=== WHAT THE TASK REQUIRES ===
Your answer should be the complete data, copied exactly.

=== RAW DATA ===
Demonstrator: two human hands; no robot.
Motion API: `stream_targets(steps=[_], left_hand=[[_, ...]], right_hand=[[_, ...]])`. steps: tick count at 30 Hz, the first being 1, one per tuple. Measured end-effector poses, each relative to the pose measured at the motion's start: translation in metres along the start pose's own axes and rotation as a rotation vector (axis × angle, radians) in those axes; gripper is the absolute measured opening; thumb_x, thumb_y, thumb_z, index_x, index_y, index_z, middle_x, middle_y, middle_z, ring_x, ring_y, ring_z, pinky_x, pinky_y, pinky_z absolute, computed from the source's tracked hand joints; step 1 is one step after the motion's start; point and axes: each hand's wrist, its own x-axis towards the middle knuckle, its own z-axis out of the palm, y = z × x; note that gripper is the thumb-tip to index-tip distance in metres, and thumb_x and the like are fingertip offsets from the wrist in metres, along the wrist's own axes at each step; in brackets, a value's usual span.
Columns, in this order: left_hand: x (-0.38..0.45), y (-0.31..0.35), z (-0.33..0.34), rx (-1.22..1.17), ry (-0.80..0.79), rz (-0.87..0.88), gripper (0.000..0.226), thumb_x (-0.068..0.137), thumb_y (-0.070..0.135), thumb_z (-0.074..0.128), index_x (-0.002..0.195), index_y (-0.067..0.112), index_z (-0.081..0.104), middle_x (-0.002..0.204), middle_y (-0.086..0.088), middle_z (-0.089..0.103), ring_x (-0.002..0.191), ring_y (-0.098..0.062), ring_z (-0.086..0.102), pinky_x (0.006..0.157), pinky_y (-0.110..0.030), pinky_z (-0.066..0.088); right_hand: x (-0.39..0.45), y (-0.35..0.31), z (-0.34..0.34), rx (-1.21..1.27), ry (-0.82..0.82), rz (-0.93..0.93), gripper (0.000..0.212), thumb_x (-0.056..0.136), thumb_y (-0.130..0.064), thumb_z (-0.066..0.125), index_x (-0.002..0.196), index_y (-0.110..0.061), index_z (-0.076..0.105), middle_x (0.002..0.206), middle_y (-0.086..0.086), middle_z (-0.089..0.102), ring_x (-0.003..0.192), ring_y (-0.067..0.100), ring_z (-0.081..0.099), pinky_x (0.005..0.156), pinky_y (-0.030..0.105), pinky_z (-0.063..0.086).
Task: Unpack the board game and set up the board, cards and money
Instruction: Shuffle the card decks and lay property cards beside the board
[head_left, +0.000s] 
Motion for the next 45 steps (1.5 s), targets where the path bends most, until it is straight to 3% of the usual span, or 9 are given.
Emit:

=== ANSWER ===
Demonstrator: two human hands; no robot.
Motion API: `stream_targets(steps=[_], left_hand=[[_, ...]], right_hand=[[_, ...]])`. steps: tick count at 30 Hz, the first being 1, one per tuple. Measured end-effector poses, each relative to the pose measured at the motion's start: translation in metres along the start pose's own axes and rotation as a rotation vector (axis × angle, radians) in those axes; gripper is the absolute measured opening; thumb_x, thumb_y, thumb_z, index_x, index_y, index_z, middle_x, middle_y, middle_z, ring_x, ring_y, ring_z, pinky_x, pinky_y, pinky_z absolute, computed from the source's tracked hand joints; step 1 is one step after the motion's start; point and axes: each hand's wrist, its own x-axis towards the middle knuckle, its own z-axis out of the palm, y = z × x; note that gripper is the thumb-tip to index-tip distance in metres, and thumb_x and the like are fingertip offsets from the wrist in metres, along the wrist's own axes at each step; in brackets, a value's usual span.
Columns, in this order: left_hand: x (-0.38..0.45), y (-0.31..0.35), z (-0.33..0.34), rx (-1.22..1.17), ry (-0.80..0.79), rz (-0.87..0.88), gripper (0.000..0.226), thumb_x (-0.068..0.137), thumb_y (-0.070..0.135), thumb_z (-0.074..0.128), index_x (-0.002..0.195), index_y (-0.067..0.112), index_z (-0.081..0.104), middle_x (-0.002..0.204), middle_y (-0.086..0.088), middle_z (-0.089..0.103), ring_x (-0.002..0.191), ring_y (-0.098..0.062), ring_z (-0.086..0.102), pinky_x (0.006..0.157), pinky_y (-0.110..0.030), pinky_z (-0.066..0.088); right_hand: x (-0.39..0.45), y (-0.35..0.31), z (-0.34..0.34), rx (-1.21..1.27), ry (-0.82..0.82), rz (-0.93..0.93), gripper (0.000..0.212), thumb_x (-0.056..0.136), thumb_y (-0.130..0.064), thumb_z (-0.066..0.125), index_x (-0.002..0.196), index_y (-0.110..0.061), index_z (-0.076..0.105), middle_x (0.002..0.206), middle_y (-0.086..0.086), middle_z (-0.089..0.102), ring_x (-0.003..0.192), ring_y (-0.067..0.100), ring_z (-0.081..0.099), pinky_x (0.005..0.156), pinky_y (-0.030..0.105), pinky_z (-0.063..0.086).
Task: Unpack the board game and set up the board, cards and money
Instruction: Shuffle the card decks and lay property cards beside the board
[head_left, +0.000s] 
Motion for the next 45 steps (1.5 s), targets where the path bends most, until it is straight to 3% of the usual span, or 9 are given.
Emit:

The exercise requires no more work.